Classifying Data Streams

Introduction

The goal of classification is to categorize each traffic stream that passes through the network. By identifying all traffic, the server is able to perform different types of processing depending on the stream type such as prioritization, quality of service and class based speed limiting.

The class system inspects each network packet and identifes which stream it belongs to. It does this by checking the properties for the packet including the network adapter it arrived on, source and destination addresses, protocol, size and other information. After the packet is identified the server places the packet into a corresponding queue for further processing.

Packets are stored in the queue for a short period of time until they are ready to be sent by the processing system. Rules determine the delay, queue depth, priority and other processing information that applies to each queue.

Layer 2 Inspection

The server operates at Layer 2 in the network stack which allows it to view all of the properties for each stream including Ethernet, IP and TCP/UDP information. At this layer the traffic is broken down from streams into packets which range between 54 and 1518 bytes in size.

Each packet contains identifing information in the form of a virtual envelope called a header. Headers comprise of protocol specific data such as source and destination address, packet size, layer number and other properties.

Each layer in the network stack attaches its own header to the packet containing information that is specific to that layer. This allows the server to classify all layered protocol information such as MAC address and packet size information at layer 2, IP addresses at layer 3 and TCP ports at layer 4.

There are also types of stream information that are not specific to any layer such as direction and network adapter.
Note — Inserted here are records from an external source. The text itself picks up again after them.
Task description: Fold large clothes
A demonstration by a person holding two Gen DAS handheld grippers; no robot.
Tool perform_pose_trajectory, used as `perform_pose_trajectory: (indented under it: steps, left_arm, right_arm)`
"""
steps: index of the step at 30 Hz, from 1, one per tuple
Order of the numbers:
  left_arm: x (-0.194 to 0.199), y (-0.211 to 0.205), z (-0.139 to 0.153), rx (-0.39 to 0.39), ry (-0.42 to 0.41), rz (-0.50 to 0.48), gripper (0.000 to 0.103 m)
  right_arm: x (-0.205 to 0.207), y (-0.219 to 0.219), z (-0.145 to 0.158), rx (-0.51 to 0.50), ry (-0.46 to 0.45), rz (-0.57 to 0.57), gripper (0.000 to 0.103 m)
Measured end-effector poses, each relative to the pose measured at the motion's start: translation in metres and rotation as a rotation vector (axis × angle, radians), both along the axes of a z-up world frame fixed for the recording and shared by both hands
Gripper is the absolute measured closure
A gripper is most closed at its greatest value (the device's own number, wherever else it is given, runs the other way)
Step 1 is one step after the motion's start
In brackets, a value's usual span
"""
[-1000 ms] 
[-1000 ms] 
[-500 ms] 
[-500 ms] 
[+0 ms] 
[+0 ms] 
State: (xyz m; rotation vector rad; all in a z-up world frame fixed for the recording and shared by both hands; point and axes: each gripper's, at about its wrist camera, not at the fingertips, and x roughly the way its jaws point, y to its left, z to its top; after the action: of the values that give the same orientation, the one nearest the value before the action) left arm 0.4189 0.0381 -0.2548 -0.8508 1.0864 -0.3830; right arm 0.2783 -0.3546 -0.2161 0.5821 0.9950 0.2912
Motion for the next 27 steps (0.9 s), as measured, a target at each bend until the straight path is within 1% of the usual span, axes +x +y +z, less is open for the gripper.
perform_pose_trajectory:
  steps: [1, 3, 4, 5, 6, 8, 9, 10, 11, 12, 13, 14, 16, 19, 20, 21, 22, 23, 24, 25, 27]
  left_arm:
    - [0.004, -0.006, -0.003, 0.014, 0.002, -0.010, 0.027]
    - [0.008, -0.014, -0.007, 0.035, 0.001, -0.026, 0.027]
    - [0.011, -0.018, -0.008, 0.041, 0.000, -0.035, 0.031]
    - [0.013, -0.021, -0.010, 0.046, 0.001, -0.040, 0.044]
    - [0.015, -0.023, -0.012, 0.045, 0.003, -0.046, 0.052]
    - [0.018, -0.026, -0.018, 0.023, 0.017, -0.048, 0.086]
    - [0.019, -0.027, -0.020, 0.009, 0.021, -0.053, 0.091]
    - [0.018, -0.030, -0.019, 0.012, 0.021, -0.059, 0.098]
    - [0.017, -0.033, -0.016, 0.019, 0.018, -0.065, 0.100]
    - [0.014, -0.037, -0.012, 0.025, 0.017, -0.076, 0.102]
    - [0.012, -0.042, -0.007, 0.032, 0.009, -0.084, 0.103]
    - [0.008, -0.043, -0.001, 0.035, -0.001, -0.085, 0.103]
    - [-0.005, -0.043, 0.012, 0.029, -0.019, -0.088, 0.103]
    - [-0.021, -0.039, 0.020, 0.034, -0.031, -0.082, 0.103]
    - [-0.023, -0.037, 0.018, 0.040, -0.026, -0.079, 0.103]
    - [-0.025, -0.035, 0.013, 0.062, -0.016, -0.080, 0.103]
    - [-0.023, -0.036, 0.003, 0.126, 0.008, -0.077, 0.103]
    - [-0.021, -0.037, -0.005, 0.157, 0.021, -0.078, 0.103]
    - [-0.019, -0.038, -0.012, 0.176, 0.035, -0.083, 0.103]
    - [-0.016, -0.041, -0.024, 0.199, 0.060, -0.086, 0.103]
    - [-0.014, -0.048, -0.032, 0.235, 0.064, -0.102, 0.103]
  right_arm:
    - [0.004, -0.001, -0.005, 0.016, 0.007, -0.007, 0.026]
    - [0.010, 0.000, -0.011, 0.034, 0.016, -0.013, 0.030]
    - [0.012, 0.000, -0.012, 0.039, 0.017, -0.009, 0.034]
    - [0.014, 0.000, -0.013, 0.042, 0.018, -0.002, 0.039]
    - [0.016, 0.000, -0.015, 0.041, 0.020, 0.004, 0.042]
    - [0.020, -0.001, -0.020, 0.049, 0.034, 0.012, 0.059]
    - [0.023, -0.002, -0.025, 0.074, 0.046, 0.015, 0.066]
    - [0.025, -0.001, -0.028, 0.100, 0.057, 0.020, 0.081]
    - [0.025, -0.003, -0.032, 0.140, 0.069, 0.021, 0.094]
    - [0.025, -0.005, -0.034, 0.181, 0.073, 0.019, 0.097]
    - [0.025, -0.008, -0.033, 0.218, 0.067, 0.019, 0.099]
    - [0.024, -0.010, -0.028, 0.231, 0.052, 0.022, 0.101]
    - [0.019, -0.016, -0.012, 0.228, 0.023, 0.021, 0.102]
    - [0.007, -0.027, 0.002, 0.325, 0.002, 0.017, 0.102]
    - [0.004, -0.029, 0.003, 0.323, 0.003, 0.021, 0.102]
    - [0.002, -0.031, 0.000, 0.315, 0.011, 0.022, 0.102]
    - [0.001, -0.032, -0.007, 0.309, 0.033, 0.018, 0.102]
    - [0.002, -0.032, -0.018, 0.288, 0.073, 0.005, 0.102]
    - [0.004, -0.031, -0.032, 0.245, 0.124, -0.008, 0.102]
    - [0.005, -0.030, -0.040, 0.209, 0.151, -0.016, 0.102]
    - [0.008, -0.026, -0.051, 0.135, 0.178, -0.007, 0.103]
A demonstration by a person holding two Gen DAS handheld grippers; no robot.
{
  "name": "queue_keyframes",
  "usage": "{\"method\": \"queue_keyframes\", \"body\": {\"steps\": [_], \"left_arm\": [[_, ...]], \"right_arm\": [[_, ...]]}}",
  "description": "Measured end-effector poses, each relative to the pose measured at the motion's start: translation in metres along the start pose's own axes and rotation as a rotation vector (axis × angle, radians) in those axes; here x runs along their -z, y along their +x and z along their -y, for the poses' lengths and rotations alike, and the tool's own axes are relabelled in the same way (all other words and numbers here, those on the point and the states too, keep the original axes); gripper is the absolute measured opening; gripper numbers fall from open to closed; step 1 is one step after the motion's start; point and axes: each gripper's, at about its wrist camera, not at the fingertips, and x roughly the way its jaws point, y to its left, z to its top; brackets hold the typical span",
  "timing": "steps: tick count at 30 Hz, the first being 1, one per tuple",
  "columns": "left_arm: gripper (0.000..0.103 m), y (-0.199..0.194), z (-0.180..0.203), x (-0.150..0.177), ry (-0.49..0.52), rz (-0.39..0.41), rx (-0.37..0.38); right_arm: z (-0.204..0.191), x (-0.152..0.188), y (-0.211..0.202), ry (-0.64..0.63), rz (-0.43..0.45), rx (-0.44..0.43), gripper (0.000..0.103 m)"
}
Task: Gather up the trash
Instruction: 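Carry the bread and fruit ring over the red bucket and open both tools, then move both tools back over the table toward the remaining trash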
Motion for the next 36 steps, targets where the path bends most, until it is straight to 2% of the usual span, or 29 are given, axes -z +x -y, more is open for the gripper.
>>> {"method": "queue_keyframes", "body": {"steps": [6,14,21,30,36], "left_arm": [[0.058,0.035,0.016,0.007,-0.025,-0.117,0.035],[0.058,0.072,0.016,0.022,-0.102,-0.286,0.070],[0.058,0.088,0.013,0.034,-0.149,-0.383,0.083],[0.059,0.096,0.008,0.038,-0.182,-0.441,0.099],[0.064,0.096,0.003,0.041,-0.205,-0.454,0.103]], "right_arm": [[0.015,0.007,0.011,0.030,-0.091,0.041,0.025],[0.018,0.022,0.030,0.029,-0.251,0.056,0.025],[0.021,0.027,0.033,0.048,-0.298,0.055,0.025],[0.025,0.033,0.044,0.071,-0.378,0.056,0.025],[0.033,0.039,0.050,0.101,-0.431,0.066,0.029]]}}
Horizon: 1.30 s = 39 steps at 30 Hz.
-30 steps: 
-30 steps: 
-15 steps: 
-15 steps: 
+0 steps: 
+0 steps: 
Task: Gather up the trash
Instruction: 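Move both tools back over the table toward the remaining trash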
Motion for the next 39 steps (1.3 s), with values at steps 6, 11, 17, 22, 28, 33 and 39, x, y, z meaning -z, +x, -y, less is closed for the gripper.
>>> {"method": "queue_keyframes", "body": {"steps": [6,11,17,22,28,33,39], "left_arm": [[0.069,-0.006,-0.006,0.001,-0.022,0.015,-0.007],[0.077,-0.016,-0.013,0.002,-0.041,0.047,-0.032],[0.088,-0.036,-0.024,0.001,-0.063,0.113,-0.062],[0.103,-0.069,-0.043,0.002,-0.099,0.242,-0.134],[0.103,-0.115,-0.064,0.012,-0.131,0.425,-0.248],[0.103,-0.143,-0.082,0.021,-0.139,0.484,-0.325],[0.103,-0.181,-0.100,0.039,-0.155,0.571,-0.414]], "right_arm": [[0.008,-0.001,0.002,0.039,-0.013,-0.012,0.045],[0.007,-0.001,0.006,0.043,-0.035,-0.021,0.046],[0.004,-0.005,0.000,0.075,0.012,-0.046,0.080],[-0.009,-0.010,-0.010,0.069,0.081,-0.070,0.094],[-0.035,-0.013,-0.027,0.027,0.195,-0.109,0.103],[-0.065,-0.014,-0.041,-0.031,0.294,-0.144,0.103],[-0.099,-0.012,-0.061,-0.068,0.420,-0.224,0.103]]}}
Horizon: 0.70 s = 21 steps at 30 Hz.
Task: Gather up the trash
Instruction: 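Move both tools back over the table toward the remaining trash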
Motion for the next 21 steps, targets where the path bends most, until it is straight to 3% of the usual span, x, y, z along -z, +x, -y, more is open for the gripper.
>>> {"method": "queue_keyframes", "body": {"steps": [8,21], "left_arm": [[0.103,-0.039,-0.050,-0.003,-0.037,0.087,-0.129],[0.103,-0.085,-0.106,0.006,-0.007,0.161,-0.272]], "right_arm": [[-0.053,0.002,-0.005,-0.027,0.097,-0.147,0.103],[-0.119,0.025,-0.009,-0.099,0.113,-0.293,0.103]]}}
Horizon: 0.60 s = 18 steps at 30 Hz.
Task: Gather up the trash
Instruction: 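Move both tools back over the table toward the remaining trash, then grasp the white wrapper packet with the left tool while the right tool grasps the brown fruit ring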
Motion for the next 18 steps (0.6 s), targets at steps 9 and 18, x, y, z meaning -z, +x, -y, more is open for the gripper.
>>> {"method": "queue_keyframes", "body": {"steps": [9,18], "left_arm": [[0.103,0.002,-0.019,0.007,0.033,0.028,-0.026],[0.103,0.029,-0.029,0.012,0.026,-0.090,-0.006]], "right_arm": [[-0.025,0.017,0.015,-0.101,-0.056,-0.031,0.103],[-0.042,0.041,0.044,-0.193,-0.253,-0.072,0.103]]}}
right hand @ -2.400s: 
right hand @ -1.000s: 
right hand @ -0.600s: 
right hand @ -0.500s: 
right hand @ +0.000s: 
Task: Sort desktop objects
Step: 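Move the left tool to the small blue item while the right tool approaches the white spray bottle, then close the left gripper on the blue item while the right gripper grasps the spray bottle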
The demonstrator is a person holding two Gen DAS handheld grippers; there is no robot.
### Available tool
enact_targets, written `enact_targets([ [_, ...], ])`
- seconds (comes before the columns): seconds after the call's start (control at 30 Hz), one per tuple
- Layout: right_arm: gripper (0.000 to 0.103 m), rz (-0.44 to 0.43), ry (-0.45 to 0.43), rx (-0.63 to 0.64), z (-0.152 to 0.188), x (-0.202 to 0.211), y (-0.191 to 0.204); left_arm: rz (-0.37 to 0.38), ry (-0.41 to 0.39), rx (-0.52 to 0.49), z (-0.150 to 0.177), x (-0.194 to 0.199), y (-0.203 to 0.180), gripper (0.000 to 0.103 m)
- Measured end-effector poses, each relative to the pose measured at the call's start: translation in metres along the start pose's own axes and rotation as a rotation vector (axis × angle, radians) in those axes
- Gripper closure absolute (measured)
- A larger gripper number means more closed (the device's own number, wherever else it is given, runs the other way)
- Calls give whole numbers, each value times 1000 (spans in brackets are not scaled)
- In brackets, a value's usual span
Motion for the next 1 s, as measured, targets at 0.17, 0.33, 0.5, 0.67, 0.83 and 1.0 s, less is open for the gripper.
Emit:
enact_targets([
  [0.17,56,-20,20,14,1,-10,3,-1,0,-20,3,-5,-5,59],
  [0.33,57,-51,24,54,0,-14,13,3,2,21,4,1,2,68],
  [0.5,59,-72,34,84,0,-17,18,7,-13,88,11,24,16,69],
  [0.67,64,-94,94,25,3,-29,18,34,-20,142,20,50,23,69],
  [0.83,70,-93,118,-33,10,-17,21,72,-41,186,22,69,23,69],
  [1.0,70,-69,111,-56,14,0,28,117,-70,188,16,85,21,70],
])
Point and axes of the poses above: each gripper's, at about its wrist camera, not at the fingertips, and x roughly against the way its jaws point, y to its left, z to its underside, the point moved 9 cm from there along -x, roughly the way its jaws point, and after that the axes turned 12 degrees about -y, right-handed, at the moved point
These properties are recorded and used to classify packets into their appropriate queues.

Queueing Criteria

There are a number of methods available to sort traffic into queues. The different criteria that may be used to classify streams are as follows:

  • Network Adapter - The network interface that corresponds to the stream. For incoming data this is the adapter the stream is being received on, for outgoing data it is the adapter the stream is being sent on. Note that this is the network interface on the Trafic Shaper XP server, not the client or internet site being used.
  • Direction - The direction of travel for the stream, i.e. whether it is an upload or a download. The context of this parameter is from the point of view of the internet connection. So any data sent from the local network to the modem is upload, any data received from the internet is download. Adapter orientation must be set correctly in the program options for direction to be properly determined (Internet-facing and LAN-facing settings).
  • Protocol - The data stream's Layer 2 - 4 protocol.
  • Local Endpoint - The local computer for the connection. The local endpoint consists of an address (MAC address, IP address or domain name) and an optional TCP port or port range.
  • Remote Endpoint - The remote computer for the connection. The remote endpoint consists of an address (MAC address, IP address or domain name) and an optional TCP port or port range.